Well, sir, if it shall be so; if that "glorious Union," as we call it, under which the Government has so long lived and prospered, is now about to come to a final end, as perhaps it may, I have been looking around to see what policy we should adopt; and through that gloom which has been mentioned on the other side, if you will have it so, I still see a glorious future for those who stand by the old flag of the nation.
But, sir, I am for maintaining the Union of these States. I will sacrifice everything but honor to maintain it. That glorious old flag of ours, by any act of mine, shall never cease to wave over the integrity of this Union as it is. But if they will not have it so, in this new, renovated Government of which I have spoken, the 4th of July, with all its glorious memories, will never be repealed. The old flag of 1776 will be in our hands, and shall float over this nation forever; and this capital, that some gentlemen said would be reserved for the Southern republic, shall still be the capital. It was laid out by Washington; it was consecrated by him; and the old flag that he vindicated in the Revolution shall still float from the Capitol.

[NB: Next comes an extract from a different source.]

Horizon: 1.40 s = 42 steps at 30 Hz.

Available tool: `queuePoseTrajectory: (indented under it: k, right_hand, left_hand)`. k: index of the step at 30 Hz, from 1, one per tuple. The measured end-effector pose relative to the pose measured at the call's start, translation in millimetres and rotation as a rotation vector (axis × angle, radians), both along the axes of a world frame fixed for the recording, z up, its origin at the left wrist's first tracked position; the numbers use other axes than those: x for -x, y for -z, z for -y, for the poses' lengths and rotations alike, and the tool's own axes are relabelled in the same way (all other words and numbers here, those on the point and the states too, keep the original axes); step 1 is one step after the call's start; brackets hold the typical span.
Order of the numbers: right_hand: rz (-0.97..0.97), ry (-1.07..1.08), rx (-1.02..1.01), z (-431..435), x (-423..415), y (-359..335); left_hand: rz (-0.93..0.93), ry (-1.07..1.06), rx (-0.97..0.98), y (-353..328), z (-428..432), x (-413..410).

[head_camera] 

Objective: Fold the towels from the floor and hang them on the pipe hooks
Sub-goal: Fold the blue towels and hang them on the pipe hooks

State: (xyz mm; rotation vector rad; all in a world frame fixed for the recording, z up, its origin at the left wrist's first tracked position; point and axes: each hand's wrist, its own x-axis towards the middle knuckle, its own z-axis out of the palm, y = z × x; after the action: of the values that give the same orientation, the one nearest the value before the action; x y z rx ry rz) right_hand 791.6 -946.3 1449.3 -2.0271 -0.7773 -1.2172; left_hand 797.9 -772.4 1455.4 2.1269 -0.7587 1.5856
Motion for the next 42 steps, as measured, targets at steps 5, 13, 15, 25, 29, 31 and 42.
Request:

I say, sir, I stand by the Union of these States. Washington and his compatriots fought for that good old flag. It shall never be hauled down, but shall be the glory of the Government to which I belong, as long as my life shall continue. To maintain it, Washington and his compatriots fought for liberty and the rights of man. And here I will add that my own father, although but a humble soldier, fought in the same great cause, and went through hardships and privations sevenfold worse than death, in order to bequeath it to his children. It is my inheritance. It was my protector in infancy, and the pride and glory of my riper years; and, Mr. President, although it may be assailed by traitors on every side, by the grace of God, under its shadow I will die.